Introduction : Un nouveau dispositif réglementaire encadrant les étudiants en médecine, pharmacie et médecine dentaire en formation a été présenté en mai 2026, dans le contexte de la réforme globale du système de santé. Ce texte actualise un cadre datant de plus de trois décennies, avec l’ambition de mieux aligner la formation des futurs professionnels sur les besoins actuels du secteur public.
Le décret introduit plusieurs évolutions majeures, notamment la réduction progressive de la durée d’engagement des médecins spécialistes dans le secteur public, qui passera de huit à trois ans à terme. Par ailleurs, l’accès au concours de l’internat est désormais possible dès la quatrième année d’études, ce qui permet d’accélérer le parcours de spécialisation et de répondre plus rapidement à la demande en médecins qualifiés.

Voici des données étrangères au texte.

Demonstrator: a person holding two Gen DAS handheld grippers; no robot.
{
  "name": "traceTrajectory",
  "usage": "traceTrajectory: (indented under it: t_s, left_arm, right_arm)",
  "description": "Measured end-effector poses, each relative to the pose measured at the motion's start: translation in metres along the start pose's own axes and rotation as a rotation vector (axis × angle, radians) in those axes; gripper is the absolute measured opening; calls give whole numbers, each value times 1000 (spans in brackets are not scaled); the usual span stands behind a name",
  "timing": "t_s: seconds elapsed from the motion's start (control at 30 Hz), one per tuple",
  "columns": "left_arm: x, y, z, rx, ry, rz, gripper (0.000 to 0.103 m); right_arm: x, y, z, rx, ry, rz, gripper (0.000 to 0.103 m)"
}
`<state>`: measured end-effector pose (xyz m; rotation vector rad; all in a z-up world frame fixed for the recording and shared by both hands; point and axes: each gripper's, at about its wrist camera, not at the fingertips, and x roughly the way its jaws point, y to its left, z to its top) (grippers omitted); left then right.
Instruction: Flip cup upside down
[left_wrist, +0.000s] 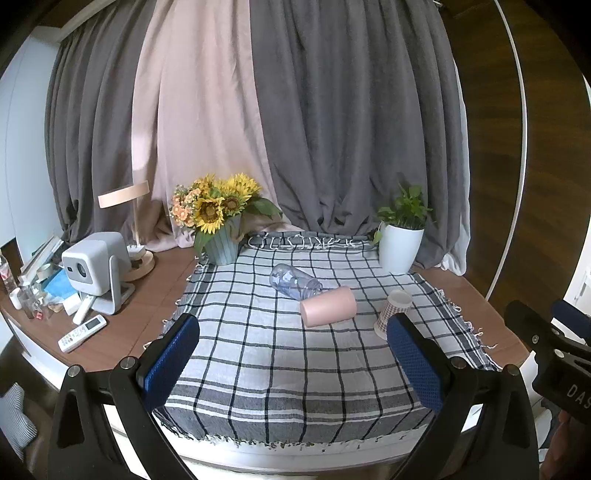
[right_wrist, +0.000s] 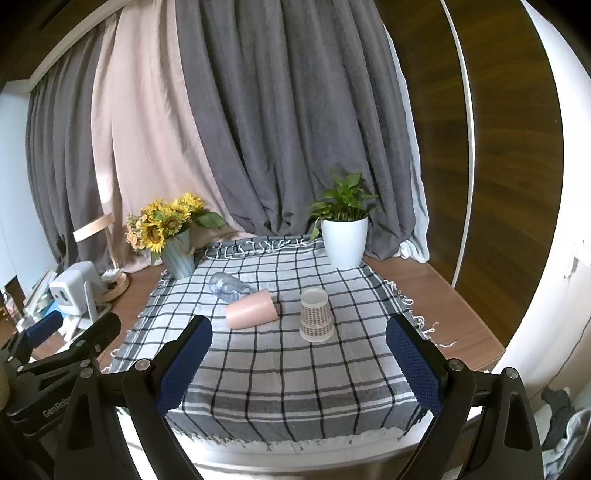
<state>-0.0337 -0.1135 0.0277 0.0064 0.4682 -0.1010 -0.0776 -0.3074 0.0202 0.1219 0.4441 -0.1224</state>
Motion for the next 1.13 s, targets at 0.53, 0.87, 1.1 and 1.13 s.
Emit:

Un autre axe central concerne l’intégration des étudiants en formation au sein des structures territoriales de santé, avec une définition plus précise de leurs statuts et de leurs droits. Cette organisation vise à renforcer l’ancrage territorial de la formation et à mieux adapter les parcours professionnels aux besoins régionaux. En outre, les médecins résidents bénéficient désormais d’un cadre statutaire valorisé dès la première année, incluant un positionnement indiciaire amélioré et une stabilité administrative accrue.
La réforme prévoit également une mise en œuvre progressive des nouvelles obligations, avec des durées d’engagement variables selon les promotions jusqu’à stabilisation du dispositif en 2032. Cette transition vise à garantir la continuité de l’offre de soins tout en accompagnant l’évolution du système. Les projections officielles anticipent une augmentation significative du nombre de spécialistes intégrés au secteur public ainsi qu’une hausse du nombre annuel de diplômés.
En consolidant à la fois l’attractivité des carrières publiques et la qualité de la formation, ce nouveau cadre réglementaire s’inscrit dans une stratégie nationale visant à améliorer l’accès aux soins sur l’ensemble du territoire et à renforcer durablement les ressources humaines en santé.